* [Task goal]: When a line of the records below contains the string "camera", copy that whole line.

* [Data for analysis]:
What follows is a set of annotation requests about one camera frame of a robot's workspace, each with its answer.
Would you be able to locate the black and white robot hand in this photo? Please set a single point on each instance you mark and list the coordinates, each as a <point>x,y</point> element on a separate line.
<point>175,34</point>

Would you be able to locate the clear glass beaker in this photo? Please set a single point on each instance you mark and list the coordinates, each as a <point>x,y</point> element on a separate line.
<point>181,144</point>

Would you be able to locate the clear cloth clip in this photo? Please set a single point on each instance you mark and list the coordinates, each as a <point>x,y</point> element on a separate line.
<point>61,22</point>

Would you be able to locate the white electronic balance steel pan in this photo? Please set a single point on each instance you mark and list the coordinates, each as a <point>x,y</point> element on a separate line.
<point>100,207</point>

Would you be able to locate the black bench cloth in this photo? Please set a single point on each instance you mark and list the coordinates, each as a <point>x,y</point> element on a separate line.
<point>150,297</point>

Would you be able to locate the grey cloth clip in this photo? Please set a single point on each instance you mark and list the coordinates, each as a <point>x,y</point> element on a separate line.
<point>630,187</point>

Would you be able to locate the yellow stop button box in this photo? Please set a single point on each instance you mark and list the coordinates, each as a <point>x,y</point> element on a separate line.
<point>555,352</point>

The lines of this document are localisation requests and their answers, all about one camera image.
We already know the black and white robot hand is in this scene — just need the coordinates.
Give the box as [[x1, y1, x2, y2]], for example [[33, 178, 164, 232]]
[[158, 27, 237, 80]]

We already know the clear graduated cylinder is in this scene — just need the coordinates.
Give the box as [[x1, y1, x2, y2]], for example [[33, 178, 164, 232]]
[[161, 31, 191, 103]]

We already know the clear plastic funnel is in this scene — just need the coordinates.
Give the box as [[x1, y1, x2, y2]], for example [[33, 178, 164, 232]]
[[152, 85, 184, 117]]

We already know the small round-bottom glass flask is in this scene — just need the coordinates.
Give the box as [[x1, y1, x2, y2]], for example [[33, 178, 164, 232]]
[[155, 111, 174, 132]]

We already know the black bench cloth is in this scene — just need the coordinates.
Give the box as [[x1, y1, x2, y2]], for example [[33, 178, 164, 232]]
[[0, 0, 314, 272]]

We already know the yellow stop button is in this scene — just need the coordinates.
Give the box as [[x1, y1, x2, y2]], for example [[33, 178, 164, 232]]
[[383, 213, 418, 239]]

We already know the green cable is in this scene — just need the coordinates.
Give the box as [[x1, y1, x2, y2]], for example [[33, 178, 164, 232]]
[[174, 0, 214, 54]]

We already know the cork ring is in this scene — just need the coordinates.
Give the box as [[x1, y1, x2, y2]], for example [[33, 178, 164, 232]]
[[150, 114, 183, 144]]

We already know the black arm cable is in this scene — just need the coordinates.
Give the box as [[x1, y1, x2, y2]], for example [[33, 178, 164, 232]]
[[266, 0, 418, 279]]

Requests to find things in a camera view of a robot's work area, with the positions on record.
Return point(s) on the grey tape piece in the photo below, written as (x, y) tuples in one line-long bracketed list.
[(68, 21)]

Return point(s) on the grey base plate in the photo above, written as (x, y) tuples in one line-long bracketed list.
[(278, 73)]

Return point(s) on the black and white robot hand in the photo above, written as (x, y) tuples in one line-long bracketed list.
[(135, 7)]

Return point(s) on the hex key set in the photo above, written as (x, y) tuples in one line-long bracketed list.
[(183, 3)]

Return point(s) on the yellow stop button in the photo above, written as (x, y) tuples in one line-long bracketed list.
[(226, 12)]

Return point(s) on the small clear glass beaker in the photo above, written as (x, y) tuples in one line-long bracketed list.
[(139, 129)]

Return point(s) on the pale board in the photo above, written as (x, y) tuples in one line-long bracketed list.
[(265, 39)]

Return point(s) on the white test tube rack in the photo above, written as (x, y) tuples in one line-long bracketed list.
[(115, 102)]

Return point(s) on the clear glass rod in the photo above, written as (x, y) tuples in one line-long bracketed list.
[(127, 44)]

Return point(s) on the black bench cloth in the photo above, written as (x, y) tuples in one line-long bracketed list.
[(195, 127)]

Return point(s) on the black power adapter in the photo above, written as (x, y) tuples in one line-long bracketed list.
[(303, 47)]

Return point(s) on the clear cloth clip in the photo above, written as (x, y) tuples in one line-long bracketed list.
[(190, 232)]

* [Expected output]:
What follows is a set of annotation requests about one camera frame of a robot's workspace, each with its answer.
The lines of this document are localisation requests and their answers, all about one camera image.
Requests to find things in a camera view of a robot's work area, with the positions on record.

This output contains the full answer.